Hi everybody,
I tested the temporary table credentials API. I works great, as long as I use the credentials outside of Databricks (e.g. in a local duckdb instance).
But as soon as I try to use the short living credentials (Azure SAS for me) in Databricks, e.g. in a notebook, it doesn't work anymore:
1. duckdb: complains "AzureBlobStorageFileSystem could not open file: unknown error occurred, this could mean the credentials used were wrong."
2. azure-storage-blob python package: "Server failed to authenticate the request. Make sure the value of Authorization header is formed correctly including the signature."
3. spark, read abfss url directly: "ErrorClass=INVALID_PARAMETER_VALUE.LOCATION_OVERLAP] Input path url overlaps with managed storage within 'CheckPathAccess' call. ."

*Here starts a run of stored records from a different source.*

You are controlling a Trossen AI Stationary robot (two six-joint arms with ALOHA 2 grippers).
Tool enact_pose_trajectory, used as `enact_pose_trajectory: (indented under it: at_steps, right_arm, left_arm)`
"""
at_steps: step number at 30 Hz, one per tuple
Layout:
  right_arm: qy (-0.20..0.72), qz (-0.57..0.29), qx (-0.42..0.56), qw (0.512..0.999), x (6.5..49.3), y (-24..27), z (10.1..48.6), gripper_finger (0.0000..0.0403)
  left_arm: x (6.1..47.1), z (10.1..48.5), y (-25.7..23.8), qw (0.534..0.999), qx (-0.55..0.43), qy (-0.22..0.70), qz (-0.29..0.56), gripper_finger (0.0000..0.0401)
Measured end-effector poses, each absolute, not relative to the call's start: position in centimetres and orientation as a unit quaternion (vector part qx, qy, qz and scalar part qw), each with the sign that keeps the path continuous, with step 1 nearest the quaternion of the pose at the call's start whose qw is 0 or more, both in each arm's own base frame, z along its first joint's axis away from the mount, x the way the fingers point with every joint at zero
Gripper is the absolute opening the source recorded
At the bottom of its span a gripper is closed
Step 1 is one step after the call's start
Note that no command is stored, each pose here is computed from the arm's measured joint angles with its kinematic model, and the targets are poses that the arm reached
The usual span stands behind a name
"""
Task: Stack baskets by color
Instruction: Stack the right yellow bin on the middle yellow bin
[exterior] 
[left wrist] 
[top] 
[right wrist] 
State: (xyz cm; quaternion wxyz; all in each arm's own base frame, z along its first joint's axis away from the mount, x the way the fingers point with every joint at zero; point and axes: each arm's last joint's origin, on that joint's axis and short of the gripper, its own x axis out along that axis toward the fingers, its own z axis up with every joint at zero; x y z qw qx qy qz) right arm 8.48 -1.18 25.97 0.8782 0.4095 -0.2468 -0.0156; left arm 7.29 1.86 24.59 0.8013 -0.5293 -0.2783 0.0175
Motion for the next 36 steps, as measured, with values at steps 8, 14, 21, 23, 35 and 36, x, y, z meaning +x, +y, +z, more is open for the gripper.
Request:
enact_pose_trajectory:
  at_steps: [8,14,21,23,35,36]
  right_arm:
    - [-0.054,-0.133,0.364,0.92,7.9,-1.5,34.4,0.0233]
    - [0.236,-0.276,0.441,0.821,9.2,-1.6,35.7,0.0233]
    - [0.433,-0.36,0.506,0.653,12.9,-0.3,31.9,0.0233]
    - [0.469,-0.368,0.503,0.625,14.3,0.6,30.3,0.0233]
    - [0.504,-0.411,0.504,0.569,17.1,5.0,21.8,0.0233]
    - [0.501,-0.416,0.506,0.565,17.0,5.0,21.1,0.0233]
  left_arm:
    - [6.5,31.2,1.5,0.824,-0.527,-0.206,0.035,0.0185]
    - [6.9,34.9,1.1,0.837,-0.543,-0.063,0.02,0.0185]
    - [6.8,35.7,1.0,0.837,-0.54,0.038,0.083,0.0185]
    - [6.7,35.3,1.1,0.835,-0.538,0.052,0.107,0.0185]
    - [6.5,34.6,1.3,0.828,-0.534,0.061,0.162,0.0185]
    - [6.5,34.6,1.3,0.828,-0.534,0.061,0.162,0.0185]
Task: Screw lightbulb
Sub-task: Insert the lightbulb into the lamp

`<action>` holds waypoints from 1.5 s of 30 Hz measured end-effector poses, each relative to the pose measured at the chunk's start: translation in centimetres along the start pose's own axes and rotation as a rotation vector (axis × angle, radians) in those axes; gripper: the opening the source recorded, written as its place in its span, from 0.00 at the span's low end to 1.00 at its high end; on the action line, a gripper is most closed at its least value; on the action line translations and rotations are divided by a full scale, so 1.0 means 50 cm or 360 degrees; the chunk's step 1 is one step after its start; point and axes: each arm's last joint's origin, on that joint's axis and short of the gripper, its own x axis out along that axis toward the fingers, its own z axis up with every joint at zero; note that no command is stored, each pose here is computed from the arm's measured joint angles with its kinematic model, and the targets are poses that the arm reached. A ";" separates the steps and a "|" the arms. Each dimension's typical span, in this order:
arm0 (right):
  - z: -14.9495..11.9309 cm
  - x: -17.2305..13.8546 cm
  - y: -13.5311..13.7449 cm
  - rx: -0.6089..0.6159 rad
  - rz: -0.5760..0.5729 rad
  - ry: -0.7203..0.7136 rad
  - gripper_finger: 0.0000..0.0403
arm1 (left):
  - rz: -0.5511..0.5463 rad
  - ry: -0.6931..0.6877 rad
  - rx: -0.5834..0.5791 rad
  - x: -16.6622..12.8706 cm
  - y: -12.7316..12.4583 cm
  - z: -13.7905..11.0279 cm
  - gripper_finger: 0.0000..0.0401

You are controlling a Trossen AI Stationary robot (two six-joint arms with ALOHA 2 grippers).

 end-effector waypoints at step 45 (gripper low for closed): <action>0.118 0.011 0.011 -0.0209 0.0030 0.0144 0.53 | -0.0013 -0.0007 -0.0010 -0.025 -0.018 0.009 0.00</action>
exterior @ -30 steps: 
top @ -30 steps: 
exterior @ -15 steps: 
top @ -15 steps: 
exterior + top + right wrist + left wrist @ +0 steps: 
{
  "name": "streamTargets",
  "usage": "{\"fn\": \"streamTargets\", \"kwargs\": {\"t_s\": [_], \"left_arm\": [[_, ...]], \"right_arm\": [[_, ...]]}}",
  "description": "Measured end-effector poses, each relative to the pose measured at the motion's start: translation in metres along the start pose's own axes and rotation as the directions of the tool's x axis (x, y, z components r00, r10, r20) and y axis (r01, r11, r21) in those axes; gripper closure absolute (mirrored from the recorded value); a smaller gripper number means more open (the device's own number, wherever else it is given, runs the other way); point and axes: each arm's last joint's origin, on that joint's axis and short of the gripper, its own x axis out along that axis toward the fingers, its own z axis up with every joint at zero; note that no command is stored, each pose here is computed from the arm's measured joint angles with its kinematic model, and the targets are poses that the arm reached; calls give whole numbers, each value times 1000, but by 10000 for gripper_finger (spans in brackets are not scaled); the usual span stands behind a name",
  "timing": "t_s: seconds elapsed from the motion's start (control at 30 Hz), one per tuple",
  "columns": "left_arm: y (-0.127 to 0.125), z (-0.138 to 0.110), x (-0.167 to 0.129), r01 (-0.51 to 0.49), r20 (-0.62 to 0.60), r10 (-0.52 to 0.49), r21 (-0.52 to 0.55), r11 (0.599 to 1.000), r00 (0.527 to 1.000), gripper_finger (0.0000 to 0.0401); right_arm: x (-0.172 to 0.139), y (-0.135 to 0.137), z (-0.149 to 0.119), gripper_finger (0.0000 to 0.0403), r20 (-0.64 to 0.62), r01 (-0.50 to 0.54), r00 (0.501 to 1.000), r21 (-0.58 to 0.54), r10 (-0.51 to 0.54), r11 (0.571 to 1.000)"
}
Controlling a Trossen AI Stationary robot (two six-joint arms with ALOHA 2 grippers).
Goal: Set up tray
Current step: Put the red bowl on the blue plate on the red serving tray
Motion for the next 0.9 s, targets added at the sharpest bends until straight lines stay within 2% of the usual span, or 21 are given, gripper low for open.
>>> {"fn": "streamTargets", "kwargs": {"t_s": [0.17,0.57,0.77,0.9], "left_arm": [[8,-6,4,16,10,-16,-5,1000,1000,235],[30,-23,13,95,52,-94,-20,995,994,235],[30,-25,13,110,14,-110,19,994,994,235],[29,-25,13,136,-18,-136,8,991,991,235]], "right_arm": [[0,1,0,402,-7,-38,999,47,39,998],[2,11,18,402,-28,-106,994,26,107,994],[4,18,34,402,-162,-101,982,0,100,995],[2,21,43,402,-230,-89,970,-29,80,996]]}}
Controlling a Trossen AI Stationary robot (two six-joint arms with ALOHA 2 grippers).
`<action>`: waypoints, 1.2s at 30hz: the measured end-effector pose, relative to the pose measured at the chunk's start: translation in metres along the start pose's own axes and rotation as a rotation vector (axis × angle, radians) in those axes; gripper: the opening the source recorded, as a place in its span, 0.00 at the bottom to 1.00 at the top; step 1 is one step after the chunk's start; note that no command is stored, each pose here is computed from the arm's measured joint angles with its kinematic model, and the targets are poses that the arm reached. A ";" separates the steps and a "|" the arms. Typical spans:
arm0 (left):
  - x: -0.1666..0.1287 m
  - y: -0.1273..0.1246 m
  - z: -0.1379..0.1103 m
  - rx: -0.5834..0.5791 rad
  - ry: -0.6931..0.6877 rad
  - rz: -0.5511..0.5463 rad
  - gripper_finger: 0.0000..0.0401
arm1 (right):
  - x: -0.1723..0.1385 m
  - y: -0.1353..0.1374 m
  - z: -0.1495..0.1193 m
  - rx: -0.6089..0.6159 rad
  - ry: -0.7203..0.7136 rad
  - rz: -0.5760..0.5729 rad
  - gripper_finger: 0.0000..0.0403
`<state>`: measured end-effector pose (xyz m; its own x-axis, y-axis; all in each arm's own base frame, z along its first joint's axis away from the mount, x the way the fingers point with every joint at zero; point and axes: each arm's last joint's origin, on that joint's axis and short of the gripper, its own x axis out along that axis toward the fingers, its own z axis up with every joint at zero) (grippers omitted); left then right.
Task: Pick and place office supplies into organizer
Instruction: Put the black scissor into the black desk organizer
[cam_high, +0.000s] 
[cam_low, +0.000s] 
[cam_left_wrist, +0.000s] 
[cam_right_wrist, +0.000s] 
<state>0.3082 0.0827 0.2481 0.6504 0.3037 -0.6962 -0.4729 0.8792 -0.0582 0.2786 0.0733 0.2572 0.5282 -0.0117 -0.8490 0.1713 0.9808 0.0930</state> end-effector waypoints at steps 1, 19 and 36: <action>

The third one made me think. Is it that within Databricks the access to known managed storage locations is blocked for all kinds of libraries, even when accessing with a temporary credential? this would mean temporary credentials could only be used outside of databricks. And therefore it would not be possible read the data in databricks with any other engine than spark?
And if not: has anybody made duckdb run in databricks, directly accessing the data in the metastore?
(I know that I could always get from pyspark to pandas/polars/arrow/duckdb/.., but I would be interested in skipping pyspark, especially when amounts of data a rather small)